Search code examples
compiler-errorscompiler-constructionlexical

Lexical Errors: misspelling of identifiers


In the dragon book it is mentioned that "Lexical errors include misspelling of identifiers. e.g. misspelling ellispeSize as elipseSize"

I cannot understand how is it true (that lexical analyzer can indentify misspelled identifiers and cause error). Both ellipseSize and elipseSize are valid lexemes for being identifier. So lexical analysis phase should have no issues with that. Possibly in later phases down the compilation we shall get to know that elipseSize has not been defined ...


Solution

  • "Lexical error" and "error detected during lexical analysis" are not the same thing.

    Actually, neither of those categories have any formal foundation. Formal language theory doesn't provide any definitive boundary between lexical and syntactic analysis, or even a definitive boundary between syntactic and semantic analysis. There isn't even an absolute requirement that lexical and syntactic analysis be separated; some practitioners seem to prefer so-called "scannerless parsing" where a single grammar is used to directly convert a stream of characters into a parse tree.

    In the passage you cite, I believe the authors are trying to produce an intuitive rather than formal classification of error types, although I'm not sure that the list serves any particular didactic purpose.
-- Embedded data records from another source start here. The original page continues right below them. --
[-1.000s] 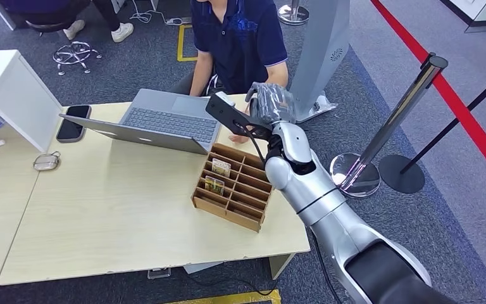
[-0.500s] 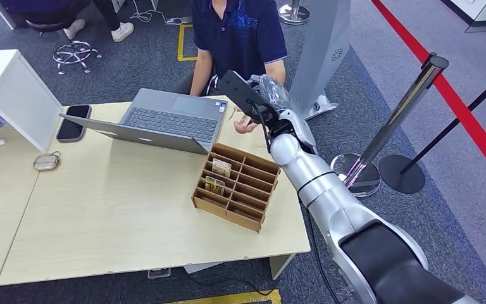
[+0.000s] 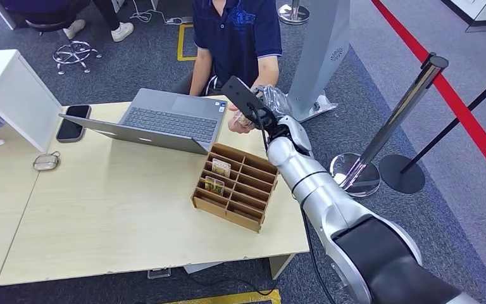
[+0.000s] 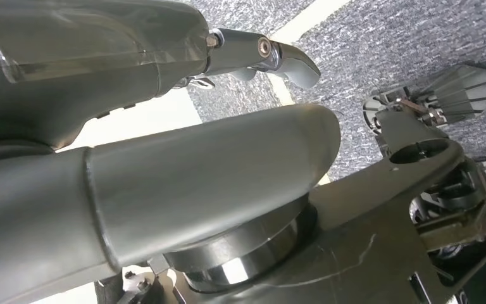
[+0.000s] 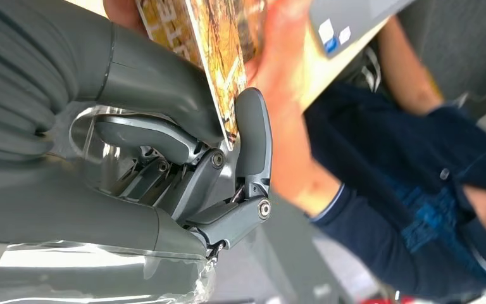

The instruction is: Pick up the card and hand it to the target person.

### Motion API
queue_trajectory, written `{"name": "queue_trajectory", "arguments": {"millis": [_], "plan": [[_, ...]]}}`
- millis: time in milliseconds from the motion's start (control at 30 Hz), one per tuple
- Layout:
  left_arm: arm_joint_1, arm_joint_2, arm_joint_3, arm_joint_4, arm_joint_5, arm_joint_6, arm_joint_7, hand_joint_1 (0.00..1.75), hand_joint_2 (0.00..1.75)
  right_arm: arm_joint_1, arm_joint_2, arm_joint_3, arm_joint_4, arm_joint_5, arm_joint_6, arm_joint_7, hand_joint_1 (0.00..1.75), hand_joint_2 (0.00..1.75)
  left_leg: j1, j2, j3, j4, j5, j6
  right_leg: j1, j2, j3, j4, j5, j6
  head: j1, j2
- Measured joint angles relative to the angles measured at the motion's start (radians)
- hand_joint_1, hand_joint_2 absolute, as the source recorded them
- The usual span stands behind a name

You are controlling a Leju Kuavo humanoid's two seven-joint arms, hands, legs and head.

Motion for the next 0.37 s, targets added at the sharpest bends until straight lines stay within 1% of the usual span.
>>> {"name": "queue_trajectory", "arguments": {"millis": [267,300,333,367], "plan": [[-0.002,-0.002,-0.002,0.000,0.000,-0.001,0.000,0.00,0.00,0.009,-0.002,-0.001,0.001,0.015,-0.020,0.006,1.71,1.75,0.000,-0.001,-0.001,0.001,0.000,0.000,0.000,-0.001,0.000,0.000,0.000,0.000,0.000,0.000],[-0.002,-0.002,-0.002,0.000,0.000,-0.001,0.000,0.00,0.00,0.009,-0.002,0.000,0.001,0.016,-0.021,0.006,1.56,1.75,0.000,-0.001,-0.001,0.001,0.000,0.000,0.000,-0.001,0.000,0.000,0.000,0.000,0.000,0.000],[-0.002,-0.002,-0.002,0.000,0.000,-0.001,0.000,0.00,0.00,0.009,-0.002,0.000,0.001,0.017,-0.021,0.007,1.17,1.75,0.000,-0.001,-0.001,0.001,0.000,0.000,0.000,-0.001,-0.001,0.001,-0.001,0.000,0.000,0.000],[-0.002,-0.002,-0.002,0.000,0.000,-0.001,0.000,0.00,0.00,0.009,-0.002,0.000,0.001,0.017,-0.022,0.007,0.99,1.75,0.000,-0.001,-0.001,0.001,0.000,0.000,0.000,-0.001,-0.001,0.001,-0.001,0.000,0.000,0.000]]}}
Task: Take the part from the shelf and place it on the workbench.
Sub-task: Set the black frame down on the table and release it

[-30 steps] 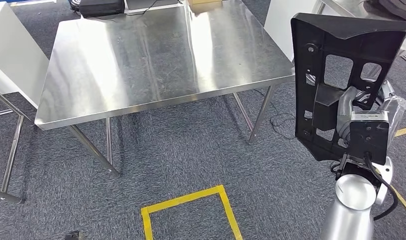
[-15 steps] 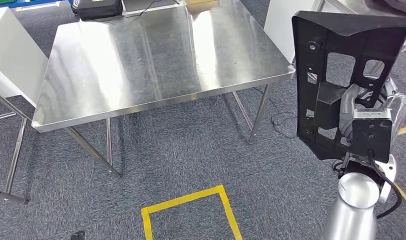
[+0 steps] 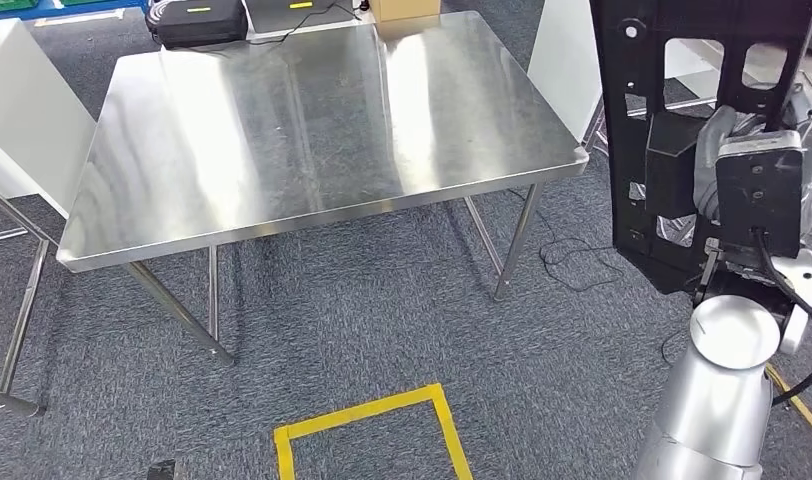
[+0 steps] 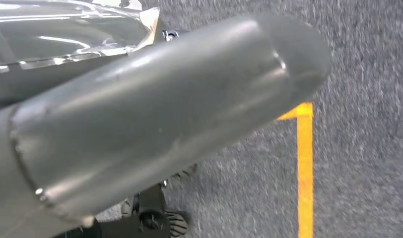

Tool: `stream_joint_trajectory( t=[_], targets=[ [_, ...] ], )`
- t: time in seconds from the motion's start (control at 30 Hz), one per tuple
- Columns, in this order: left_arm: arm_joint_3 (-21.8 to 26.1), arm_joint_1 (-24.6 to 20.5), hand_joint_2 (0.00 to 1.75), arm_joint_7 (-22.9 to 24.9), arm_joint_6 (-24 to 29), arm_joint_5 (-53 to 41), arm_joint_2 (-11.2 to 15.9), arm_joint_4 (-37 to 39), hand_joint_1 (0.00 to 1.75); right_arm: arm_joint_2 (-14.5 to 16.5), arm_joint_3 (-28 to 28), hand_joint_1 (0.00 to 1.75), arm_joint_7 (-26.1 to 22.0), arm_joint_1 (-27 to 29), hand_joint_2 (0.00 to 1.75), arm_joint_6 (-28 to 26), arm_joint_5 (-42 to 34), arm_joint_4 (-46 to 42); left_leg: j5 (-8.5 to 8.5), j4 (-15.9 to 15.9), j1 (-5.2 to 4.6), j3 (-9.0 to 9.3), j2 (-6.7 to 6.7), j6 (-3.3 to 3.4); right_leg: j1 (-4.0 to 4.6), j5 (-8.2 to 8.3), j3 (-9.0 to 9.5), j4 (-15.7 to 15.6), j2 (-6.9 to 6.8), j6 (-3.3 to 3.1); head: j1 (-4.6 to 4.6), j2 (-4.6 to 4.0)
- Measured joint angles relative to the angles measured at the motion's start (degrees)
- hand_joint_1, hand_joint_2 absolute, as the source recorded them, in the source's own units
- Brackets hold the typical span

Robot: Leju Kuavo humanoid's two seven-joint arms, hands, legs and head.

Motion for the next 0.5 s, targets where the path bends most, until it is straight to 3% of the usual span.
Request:
stream_joint_trajectory(
  t=[0.03, 0.1, 0.17, 0.23, 0.27, 0.33, 0.37, 0.4, 0.43, 0.5],
  targets=[
    [0.02, -0.04, 0.0, -0.03, -0.11, -0.05, 0.08, -0.02, 0.0, -0.08, 0.11, 1.75, 0.07, -0.45, 1.75, 0.02, 0.01, 0.34, -0.52, 0.33, 0.0, -0.26, -0.03, -0.6, -0.02, 0.07, 0.48, -1.4, 0.25, -0.73, 0.12, 0.0],
    [0.04, -0.02, 0.0, -0.1, -0.29, -0.15, 0.06, -0.04, 0.0, -0.22, 0.3, 1.75, 0.21, -1.01, 1.75, 0.05, 0.06, 0.86, -0.88, 0.39, 0.0, -0.46, -0.06, -1.27, 0.24, -0.9, 0.73, -1.56, 0.57, -3.35, 0.08, 0.0],
    [0.05, -0.02, 0.0, -0.13, -0.44, -0.22, 0.1, -0.05, 0.0, -0.33, 0.51, 1.75, 0.28, -1.22, 1.75, 0.07, 0.09, 1.12, 0.43, 2.67, 0.17, -1.6, 0.37, -1.49, 0.28, -1.37, 1.72, -1.64, 0.57, -4.73, -0.42, 0.0],
    [0.05, -0.15, 0.0, -0.1, -0.57, -0.33, 0.12, -0.05, 0.0, -0.41, 0.75, 1.75, 0.26, -1.46, 1.75, 0.05, -0.04, 1.44, 1.84, 9.81, 0.18, -6.33, 1.27, -1.51, 0.67, -2.38, 3.43, -2.14, 0.44, -5.68, -0.98, 0.0],
    [0.05, -0.11, 0.0, -0.08, -0.61, -0.39, 0.12, -0.05, 0.0, -0.45, 0.82, 1.75, 0.25, -1.52, 1.75, 0.04, -0.13, 1.64, 1.3, 13.66, 0.11, -9.32, 1.59, -1.49, 0.96, -3.03, 4.41, -2.38, 0.34, -6.05, -1.13, 0.0],
    [0.07, 0.16, 0.0, -0.02, -0.6, -0.58, 0.09, -0.04, 0.0, -0.46, 1.02, 1.75, 0.26, -1.55, 1.75, -0.02, -0.3, 2.09, -2.22, 17.52, -0.14, -14.04, 1.75, -1.31, 1.67, -4.55, 6.52, -2.71, 0.28, -6.56, -1.25, 0.0],
    [0.08, 0.27, 0.0, -0.01, -0.59, -0.69, 0.08, -0.03, 0.0, -0.47, 1.11, 1.75, 0.28, -1.58, 1.75, -0.05, -0.36, 2.27, -3.81, 17.12, -0.35, -15.33, 1.75, -1.01, 2.05, -5.4, 7.66, -2.75, 0.29, -6.75, -1.24, 0.0],
    [0.09, 0.33, 0.0, -0.01, -0.58, -0.8, 0.05, -0.02, 0.0, -0.47, 1.2, 1.75, 0.3, -1.6, 1.75, -0.09, -0.41, 2.42, -4.33, 15.32, -0.66, -15.96, 1.74, -0.37, 2.47, -6.32, 8.87, -2.79, 0.31, -6.91, -1.26, 0.0],
    [0.11, 0.35, 0.0, -0.01, -0.57, -0.87, 0.02, -0.01, 0.0, -0.46, 1.27, 1.75, 0.31, -1.62, 1.75, -0.11, -0.43, 2.53, -3.15, 12.35, -1.13, -16.04, 1.68, 0.7, 2.9, -7.26, 10.08, -2.87, 0.34, -7.03, -1.29, 0.0],
    [0.2, 0.59, 0.0, 0.02, -0.53, -0.92, 0.17, 0.02, 0.0, -0.45, 1.43, 1.75, 0.34, -1.58, 1.75, -0.2, -0.41, 2.83, 5.21, 5.48, -2.49, -15.29, 0.86, 3.52, 3.31, -9.15, 12.06, -3.28, 0.65, -7.12, -0.98, 0.0]
  ],
)
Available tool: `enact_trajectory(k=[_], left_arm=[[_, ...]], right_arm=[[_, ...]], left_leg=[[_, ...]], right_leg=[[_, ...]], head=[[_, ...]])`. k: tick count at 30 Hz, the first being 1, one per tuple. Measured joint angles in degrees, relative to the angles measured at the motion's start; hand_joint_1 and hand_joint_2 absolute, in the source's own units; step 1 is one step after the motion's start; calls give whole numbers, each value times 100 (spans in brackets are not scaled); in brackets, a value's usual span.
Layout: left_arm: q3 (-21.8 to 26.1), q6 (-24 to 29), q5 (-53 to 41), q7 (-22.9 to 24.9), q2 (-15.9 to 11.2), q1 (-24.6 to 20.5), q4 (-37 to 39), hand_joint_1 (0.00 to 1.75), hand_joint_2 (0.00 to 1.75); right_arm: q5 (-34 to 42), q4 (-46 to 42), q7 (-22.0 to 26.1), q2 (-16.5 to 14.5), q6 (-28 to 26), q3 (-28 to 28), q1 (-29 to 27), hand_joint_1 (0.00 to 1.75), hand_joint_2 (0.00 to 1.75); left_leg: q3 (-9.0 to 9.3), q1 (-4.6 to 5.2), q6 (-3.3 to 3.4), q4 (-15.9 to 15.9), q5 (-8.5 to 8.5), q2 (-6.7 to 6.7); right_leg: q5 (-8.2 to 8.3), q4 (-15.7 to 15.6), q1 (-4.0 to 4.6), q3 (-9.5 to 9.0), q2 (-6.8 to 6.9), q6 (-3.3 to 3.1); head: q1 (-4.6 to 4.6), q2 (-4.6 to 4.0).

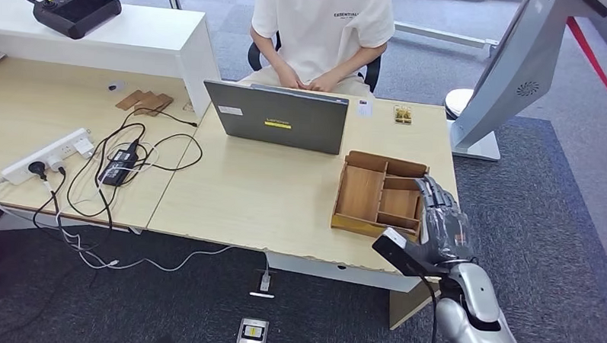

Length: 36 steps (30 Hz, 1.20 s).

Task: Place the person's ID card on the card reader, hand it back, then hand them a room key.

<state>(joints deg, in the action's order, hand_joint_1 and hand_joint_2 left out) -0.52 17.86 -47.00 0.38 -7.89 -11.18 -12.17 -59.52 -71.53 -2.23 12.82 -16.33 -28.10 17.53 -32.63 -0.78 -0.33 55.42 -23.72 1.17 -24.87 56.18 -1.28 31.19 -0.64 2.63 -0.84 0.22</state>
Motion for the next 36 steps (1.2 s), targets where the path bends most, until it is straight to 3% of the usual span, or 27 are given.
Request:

In an earlier passage in the textbook (at the beginning of Chapter 3), they note the problem with detecting misspellings during a lexical scan:

    It is hard for a lexical analyzer to tell, without the aid of other components, that there is a source-code error. For example, if the string fi is encounterd… a lexical analyzer cannot tell whether fi is a misspelling of the keyword if or an undeclared function identifier.

    Intuitively, misspelling a keyword or identifier is lexical in the sense that the error occurred while the programmer was typing a single lexeme. But most misspellings cannot be detected during lexical analysis. In a typical compiler, many won't be detected until semantic analysis reveals that the misspelling is not a declared variable. And if it happens to be a different variable declared elsewhere, the error might not be detected until it emerges as an execution-time bug at some later point in time.

    It seems unuseful that the same typing error might be classified in four different ways, which is why it's not unreasonable to classify it as a lexical error. Most of us would, in fact, say, "that's a typo", regardless of the stage of compilation/execution at which it was detected.

    As a final note, I know that many people would say that an undeclared variable is a "semantic" error, not a "syntactic" error (and that's another question you might find on an exam.) But that distinction is equally arbitrary; it is certainly possible to write a grammar which requires variables to be declared in the scope which contains their use. Such a grammar won't be context-free, but it is still a grammar. In fact, we commonly refer to "lexical scope"; not even "syntactic scope". That reflects the fact that for most languages, you can mechanically trace an identifier's use to a particular declaration without knowing anything about the semantics of the program. And it is common for identifiers to be correlated with their scope during AST construction. (In C++, the name resolution algorithm is incredibly intricate, but in many other languages it is quite simple.)

    Following paragraph contains only unsubstantiated opinions.

    I know that there are teaching environments in which the students might confront an exam question based on this textbook in which they are asked to classify different concrete programming errors according to the offhand categories shown in the section of the Dragon Book you cite. I firmly believe that this is (yet another) illustration of how badly computer science students are served by (certain) academic environments. It's possible that my belief that parsing theory is particularly plagued by bad teaching methods is simply a reflection of my greater familiarity with parsing theory than other aspects of computer science. But in general, rote learning is a terrible pedagogical method for a subject in which students need to learn how to think, and not just to regurgitate arbitrary lists. Computer science is far from the only such subject; there are very few subjects which could usefully be taught at the university level which don't fundamentally require analytic skills.